*Dataset content:*
• • • • • • •

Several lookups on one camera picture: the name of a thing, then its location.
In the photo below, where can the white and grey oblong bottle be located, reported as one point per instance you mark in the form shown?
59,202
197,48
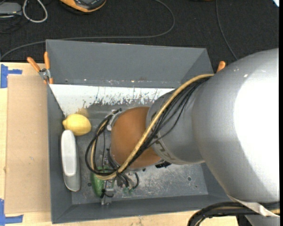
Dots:
69,154

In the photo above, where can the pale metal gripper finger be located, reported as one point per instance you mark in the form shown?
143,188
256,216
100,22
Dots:
108,194

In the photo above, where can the grey metal bin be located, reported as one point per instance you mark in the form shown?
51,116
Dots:
122,62

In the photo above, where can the brown cardboard board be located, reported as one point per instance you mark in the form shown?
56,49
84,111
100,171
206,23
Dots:
26,138

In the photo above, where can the black cylinder on white bracket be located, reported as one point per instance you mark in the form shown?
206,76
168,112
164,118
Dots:
162,164

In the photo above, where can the green toy vegetable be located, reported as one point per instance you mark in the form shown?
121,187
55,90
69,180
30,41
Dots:
97,182

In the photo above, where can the yellow lemon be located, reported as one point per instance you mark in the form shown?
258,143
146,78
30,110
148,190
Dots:
77,124

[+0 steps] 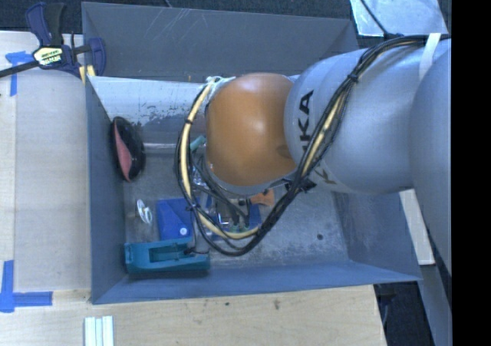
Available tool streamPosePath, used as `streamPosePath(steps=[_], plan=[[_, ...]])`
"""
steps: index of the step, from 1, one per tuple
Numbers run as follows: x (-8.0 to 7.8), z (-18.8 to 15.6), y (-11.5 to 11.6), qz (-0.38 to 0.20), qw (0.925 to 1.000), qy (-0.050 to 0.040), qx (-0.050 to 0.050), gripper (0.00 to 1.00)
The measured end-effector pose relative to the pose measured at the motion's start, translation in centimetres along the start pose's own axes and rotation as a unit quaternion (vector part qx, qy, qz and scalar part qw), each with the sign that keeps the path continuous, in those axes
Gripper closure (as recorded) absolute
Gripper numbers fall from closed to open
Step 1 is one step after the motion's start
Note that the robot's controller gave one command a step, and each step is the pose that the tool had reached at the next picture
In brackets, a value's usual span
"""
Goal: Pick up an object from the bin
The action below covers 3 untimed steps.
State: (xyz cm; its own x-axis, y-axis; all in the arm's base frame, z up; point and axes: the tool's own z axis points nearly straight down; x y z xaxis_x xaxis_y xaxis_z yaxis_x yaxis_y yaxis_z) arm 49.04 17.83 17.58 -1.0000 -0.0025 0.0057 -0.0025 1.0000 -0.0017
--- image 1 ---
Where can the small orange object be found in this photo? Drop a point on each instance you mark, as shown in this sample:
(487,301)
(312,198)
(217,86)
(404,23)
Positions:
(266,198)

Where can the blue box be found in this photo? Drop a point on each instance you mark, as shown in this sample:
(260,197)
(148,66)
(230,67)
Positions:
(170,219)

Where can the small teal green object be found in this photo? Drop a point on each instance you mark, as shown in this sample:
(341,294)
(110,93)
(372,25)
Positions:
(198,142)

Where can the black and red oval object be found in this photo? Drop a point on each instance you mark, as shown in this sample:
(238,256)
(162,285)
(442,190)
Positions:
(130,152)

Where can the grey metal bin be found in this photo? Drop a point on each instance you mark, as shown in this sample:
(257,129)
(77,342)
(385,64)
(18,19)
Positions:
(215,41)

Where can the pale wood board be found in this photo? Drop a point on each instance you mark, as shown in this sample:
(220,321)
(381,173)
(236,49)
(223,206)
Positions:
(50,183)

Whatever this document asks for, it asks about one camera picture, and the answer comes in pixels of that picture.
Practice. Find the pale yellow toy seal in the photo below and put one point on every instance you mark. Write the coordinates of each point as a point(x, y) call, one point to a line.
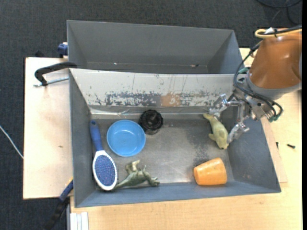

• • • • • • •

*Task details:* From the first line to the last, print the records exactly; leave out the pictures.

*Answer for the task:*
Several lookups on one camera picture: the name of a thing, then its location.
In the photo below, where can the white and grey oblong bottle be located, reported as one point per instance you mark in the form shown?
59,202
197,48
Dots:
69,154

In the photo above, where can the pale metal gripper finger be located, reported as one point per instance you mark in the form shown?
143,188
256,216
100,22
Dots:
108,194

In the photo above, where can the grey metal bin be located, reported as one point per instance you mark in the form shown?
51,116
Dots:
122,62

In the photo above, where can the brown cardboard board be located, reported as one point per instance you mark in the form shown?
56,49
84,111
100,171
206,23
Dots:
26,138

In the photo above, where can the black cylinder on white bracket be located, reported as one point per instance you mark in the form shown?
206,76
168,112
164,118
Dots:
162,164

In the photo above, where can the green toy vegetable be located, reported as one point per instance you mark in the form shown?
121,187
55,90
69,180
30,41
Dots:
97,182

In the photo above, where can the yellow lemon be located, reported as one point per instance you mark in the form shown?
258,143
146,78
30,110
148,190
Dots:
77,124

[+0 steps] 
Available tool streamPosePath, used as `streamPosePath(steps=[_], plan=[[_, ...]])`
"""
steps: index of the step, from 1, one per tuple
Numbers run as follows: x (-8.0 to 7.8), z (-18.8 to 15.6), y (-11.5 to 11.6), qz (-0.38 to 0.20), qw (0.925 to 1.000), qy (-0.050 to 0.040), qx (-0.050 to 0.050), gripper (0.00 to 1.00)
The measured end-effector pose relative to the pose measured at the motion's start, translation in centimetres along the start pose's own axes and rotation as a unit quaternion (vector part qx, qy, qz and scalar part qw), each with the sign that keeps the path continuous, in those axes
Gripper closure (as recorded) absolute
Gripper numbers fall from closed to open
Step 1 is one step after the motion's start
Note that the robot's controller gave one command a step, and each step is the pose that the tool had reached at the next picture
In brackets, a value's usual span
"""
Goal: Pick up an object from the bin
The action below covers 3 untimed steps.
State: (xyz cm; its own x-axis, y-axis; all in the arm's base frame, z up; point and axes: the tool's own z axis points nearly straight down; x y z xaxis_x xaxis_y xaxis_z yaxis_x yaxis_y yaxis_z) arm 49.04 17.83 17.58 -1.0000 -0.0025 0.0057 -0.0025 1.0000 -0.0017
--- image 1 ---
Where can the small orange object be found in this photo? Drop a point on each instance you mark, as shown in this sample:
(487,301)
(312,198)
(217,86)
(404,23)
Positions:
(266,198)

Where can the blue box be found in this photo? Drop a point on each instance you mark, as shown in this sample:
(260,197)
(148,66)
(230,67)
Positions:
(170,219)

Where can the small teal green object be found in this photo? Drop a point on each instance you mark, as shown in this sample:
(341,294)
(110,93)
(372,25)
Positions:
(198,142)

Where can the black and red oval object be found in this photo? Drop a point on each instance you mark, as shown in this sample:
(238,256)
(162,285)
(442,190)
Positions:
(130,152)

Where can the grey metal bin be found in this photo? Drop a point on each instance you mark, as shown in this sample:
(257,129)
(77,342)
(385,64)
(18,19)
Positions:
(215,41)

Where can the pale wood board be found in this photo? Drop a point on each instance you mark, as shown in this sample:
(220,321)
(381,173)
(236,49)
(223,206)
Positions:
(50,183)

Whatever this document asks for, it asks about one camera picture, and the answer comes in pixels of that picture.
Practice. Find the pale yellow toy seal in the photo below and put one point on every instance you mark. Write the coordinates of each point as a point(x, y) call, one point to a line.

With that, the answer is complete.